Stored records
═══

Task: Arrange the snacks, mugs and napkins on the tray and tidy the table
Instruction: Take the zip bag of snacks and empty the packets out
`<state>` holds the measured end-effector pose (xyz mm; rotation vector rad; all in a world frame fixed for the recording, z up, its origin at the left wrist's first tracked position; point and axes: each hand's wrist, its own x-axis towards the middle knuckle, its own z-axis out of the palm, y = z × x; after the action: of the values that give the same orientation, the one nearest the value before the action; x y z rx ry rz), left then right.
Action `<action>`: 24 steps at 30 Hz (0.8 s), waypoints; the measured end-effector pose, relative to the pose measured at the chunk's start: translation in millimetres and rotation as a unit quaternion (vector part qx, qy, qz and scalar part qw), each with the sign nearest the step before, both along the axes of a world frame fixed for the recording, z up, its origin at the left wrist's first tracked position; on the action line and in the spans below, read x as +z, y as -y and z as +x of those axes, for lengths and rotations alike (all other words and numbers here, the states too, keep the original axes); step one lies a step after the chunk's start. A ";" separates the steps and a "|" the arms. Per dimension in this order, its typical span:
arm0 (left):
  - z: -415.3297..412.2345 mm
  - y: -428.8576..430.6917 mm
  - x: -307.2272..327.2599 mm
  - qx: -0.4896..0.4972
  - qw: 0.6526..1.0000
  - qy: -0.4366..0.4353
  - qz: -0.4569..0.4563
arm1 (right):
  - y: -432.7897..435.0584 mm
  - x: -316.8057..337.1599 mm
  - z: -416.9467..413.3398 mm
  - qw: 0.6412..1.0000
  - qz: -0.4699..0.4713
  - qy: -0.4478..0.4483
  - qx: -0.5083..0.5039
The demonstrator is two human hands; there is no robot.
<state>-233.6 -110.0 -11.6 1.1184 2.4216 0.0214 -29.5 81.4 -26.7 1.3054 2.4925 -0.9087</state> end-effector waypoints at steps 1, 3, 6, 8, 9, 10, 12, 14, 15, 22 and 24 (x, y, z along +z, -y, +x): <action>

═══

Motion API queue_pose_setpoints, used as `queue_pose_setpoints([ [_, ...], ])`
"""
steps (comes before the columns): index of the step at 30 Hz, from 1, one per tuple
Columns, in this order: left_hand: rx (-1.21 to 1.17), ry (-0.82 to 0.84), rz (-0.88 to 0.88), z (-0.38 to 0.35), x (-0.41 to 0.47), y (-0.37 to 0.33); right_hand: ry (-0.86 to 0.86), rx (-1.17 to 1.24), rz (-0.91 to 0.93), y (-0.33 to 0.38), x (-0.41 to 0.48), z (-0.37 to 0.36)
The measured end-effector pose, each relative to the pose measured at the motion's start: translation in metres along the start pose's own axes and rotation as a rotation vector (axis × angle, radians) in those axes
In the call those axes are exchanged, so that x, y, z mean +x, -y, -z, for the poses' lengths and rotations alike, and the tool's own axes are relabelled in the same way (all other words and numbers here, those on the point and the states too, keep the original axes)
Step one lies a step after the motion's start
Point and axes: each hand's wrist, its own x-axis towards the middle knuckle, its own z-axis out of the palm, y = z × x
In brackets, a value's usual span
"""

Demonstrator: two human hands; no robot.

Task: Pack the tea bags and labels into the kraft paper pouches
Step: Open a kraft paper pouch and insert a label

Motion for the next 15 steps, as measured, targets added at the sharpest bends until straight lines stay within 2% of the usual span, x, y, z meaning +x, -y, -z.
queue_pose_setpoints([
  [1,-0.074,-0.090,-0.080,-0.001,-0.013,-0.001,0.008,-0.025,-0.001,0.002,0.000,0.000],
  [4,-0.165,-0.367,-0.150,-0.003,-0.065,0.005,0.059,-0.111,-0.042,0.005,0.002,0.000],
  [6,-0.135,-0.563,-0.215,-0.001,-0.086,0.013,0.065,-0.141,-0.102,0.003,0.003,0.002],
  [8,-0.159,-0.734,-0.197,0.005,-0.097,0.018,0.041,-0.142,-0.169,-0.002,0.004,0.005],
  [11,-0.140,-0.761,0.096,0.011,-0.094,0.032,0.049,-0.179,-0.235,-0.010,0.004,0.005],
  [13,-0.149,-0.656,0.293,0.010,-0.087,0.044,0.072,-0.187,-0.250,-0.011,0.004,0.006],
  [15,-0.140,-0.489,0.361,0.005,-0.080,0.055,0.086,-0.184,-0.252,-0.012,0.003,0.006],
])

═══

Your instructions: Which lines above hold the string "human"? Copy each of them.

Written reply:
The demonstrator is two human hands; there is no robot.
Demonstrator: two human hands; no robot.

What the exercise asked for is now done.